═════ THE RECORDS

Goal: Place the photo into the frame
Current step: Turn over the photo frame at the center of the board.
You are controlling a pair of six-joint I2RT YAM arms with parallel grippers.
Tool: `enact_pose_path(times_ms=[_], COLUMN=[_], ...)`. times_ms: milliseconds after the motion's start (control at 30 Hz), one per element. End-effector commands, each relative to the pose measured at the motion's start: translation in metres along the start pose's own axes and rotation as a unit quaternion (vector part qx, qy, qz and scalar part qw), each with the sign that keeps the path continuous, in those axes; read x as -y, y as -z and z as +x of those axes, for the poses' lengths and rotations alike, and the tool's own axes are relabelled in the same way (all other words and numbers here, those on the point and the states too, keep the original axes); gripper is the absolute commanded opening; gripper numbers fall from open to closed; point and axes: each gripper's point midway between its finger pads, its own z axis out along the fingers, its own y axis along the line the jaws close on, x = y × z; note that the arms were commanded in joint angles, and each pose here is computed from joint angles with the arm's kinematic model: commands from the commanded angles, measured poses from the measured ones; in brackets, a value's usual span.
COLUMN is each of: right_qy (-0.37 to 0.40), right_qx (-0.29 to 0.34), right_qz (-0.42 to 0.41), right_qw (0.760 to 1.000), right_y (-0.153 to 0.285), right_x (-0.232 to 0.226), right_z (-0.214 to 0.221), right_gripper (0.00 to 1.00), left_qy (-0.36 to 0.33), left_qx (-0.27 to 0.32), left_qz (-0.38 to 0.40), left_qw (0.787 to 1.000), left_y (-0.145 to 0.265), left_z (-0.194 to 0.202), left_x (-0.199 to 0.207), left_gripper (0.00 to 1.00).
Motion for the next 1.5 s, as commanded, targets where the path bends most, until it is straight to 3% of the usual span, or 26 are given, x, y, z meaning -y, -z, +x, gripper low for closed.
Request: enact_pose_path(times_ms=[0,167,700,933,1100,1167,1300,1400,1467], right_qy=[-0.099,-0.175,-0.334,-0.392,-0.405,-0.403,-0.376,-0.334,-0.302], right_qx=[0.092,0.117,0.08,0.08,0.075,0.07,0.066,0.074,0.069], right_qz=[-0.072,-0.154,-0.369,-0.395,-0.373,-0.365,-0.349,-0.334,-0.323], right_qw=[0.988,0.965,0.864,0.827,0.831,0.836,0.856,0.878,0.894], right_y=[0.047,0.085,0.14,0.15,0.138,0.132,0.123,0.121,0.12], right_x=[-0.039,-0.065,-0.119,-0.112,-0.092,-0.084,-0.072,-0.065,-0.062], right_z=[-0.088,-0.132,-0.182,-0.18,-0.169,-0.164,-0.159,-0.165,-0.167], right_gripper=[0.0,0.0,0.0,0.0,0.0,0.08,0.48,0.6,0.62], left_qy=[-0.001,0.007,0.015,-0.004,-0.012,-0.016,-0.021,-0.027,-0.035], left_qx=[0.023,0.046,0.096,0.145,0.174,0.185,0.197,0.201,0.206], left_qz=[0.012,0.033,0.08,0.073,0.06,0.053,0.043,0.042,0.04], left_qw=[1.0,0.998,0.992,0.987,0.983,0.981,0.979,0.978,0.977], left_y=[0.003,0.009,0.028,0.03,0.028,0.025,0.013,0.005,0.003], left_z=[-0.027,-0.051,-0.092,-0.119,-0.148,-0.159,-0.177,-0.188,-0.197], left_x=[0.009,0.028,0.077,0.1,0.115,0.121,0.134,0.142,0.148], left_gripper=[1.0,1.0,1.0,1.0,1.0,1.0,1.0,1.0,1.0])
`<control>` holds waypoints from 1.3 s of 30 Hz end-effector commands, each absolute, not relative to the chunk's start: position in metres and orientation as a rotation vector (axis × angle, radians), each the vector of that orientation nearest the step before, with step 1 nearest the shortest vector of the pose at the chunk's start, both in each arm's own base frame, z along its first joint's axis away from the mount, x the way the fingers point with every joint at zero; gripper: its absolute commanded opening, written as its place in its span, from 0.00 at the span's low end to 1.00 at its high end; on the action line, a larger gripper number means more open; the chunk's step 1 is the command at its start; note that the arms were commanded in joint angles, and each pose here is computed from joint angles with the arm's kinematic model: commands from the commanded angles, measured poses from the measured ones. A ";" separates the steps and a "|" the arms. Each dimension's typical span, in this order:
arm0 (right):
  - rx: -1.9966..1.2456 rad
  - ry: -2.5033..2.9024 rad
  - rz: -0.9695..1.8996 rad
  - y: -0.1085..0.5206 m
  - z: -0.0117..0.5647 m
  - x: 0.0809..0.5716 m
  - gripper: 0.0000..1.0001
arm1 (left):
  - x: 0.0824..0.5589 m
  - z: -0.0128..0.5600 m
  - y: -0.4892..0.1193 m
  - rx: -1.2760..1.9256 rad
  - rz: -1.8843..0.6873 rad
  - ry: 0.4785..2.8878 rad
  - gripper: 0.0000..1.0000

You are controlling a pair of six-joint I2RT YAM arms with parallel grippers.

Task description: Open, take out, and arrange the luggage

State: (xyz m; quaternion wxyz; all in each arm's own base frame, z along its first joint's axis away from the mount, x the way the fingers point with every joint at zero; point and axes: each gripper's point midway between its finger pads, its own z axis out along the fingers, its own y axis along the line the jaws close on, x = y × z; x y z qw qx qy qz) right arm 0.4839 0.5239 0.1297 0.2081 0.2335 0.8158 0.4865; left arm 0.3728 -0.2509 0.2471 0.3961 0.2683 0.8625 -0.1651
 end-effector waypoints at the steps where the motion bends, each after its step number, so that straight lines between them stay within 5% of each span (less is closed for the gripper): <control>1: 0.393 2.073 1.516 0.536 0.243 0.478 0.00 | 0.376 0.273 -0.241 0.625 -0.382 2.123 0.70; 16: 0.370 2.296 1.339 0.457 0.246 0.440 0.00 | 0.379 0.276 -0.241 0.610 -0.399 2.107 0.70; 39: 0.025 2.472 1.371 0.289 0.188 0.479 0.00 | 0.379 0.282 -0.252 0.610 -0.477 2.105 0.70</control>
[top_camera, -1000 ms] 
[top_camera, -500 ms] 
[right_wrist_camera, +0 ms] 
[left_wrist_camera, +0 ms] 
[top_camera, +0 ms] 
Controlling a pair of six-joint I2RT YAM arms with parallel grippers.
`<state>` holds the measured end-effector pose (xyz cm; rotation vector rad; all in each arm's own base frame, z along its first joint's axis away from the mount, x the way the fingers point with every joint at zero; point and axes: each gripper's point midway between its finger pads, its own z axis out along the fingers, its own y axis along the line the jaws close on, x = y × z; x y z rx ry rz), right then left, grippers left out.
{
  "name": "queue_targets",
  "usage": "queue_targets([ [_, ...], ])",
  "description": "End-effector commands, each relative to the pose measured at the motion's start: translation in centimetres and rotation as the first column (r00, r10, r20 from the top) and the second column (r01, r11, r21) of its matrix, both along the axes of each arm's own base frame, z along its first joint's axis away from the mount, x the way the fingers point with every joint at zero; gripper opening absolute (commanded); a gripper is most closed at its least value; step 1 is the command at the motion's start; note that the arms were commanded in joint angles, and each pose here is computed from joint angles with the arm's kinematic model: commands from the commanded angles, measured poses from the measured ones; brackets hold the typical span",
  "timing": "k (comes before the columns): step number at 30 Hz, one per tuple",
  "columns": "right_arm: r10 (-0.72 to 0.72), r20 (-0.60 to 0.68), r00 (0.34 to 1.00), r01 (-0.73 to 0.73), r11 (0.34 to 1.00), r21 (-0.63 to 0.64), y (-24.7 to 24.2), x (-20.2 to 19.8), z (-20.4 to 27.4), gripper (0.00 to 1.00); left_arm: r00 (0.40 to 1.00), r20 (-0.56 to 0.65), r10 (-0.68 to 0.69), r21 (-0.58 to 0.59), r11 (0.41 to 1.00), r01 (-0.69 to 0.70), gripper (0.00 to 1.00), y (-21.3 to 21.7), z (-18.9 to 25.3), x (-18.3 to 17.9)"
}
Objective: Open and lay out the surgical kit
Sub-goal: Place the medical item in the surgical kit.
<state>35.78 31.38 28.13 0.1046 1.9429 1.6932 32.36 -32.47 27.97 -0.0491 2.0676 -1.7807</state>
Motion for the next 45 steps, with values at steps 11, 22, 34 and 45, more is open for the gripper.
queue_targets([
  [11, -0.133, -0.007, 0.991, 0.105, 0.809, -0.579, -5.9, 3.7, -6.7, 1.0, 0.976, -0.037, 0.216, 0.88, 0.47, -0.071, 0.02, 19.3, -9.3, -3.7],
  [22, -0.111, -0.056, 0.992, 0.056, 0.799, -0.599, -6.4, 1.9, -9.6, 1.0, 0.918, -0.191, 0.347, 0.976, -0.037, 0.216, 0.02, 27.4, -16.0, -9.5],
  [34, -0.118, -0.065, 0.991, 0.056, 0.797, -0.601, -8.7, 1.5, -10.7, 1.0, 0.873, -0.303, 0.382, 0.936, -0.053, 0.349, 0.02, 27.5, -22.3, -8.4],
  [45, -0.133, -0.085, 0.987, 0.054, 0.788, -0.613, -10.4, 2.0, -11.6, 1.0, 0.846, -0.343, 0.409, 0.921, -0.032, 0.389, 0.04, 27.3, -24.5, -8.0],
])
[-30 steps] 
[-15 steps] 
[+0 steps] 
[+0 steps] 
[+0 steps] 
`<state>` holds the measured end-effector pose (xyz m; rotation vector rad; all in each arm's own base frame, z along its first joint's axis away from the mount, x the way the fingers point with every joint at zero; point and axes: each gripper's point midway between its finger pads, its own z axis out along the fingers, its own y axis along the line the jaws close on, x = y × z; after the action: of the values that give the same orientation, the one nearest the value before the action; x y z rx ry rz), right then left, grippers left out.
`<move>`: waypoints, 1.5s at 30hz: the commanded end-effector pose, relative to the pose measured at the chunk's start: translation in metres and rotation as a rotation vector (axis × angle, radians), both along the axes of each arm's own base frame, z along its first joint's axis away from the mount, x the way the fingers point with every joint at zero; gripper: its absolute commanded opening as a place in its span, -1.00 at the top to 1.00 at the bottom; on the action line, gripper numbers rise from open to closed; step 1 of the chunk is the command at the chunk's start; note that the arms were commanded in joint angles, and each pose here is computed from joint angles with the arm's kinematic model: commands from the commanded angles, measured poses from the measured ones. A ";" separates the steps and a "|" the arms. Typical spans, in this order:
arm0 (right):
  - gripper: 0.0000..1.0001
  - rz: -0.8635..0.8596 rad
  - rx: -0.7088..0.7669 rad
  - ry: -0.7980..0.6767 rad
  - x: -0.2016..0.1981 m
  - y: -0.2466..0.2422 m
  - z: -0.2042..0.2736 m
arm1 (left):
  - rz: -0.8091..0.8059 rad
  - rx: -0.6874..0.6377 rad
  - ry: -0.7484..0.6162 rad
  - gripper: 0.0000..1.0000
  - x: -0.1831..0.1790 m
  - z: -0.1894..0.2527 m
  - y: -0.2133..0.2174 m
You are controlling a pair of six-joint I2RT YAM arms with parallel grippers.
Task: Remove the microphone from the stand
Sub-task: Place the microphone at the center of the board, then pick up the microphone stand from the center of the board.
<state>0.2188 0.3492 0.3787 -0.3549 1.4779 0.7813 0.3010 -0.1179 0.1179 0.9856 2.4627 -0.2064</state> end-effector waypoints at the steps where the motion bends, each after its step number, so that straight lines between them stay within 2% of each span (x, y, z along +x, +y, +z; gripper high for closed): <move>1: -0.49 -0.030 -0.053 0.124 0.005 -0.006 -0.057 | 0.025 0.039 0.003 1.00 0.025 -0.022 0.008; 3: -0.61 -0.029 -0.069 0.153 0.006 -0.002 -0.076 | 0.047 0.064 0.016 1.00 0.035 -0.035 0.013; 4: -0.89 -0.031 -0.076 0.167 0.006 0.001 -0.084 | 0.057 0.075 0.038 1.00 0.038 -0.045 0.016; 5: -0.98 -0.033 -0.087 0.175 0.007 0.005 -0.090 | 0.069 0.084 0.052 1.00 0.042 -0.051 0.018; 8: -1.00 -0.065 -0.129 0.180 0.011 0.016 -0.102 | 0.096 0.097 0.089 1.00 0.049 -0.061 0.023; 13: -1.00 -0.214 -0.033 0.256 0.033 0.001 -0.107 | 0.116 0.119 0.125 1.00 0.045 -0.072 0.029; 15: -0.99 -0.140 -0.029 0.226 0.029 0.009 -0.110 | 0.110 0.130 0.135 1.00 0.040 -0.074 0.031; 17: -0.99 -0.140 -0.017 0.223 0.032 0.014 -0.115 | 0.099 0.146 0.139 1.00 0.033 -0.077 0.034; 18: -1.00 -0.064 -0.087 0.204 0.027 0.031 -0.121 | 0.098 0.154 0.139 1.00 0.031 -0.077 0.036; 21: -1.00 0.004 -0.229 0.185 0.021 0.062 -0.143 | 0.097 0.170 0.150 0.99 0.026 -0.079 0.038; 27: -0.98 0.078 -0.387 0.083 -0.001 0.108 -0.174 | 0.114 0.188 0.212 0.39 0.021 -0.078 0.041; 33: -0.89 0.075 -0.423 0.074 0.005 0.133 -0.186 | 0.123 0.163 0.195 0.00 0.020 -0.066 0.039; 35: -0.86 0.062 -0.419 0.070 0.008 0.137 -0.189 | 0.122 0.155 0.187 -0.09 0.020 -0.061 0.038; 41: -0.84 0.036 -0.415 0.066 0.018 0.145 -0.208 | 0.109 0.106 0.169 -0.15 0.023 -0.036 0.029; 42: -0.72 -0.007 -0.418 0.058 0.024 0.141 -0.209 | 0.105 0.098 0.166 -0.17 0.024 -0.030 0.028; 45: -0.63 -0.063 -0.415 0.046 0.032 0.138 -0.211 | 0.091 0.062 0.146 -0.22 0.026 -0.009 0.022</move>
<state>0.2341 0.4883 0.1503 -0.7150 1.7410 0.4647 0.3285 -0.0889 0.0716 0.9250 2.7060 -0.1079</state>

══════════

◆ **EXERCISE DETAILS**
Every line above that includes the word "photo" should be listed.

◆ **EXERCISE ANSWER**
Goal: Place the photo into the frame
Current step: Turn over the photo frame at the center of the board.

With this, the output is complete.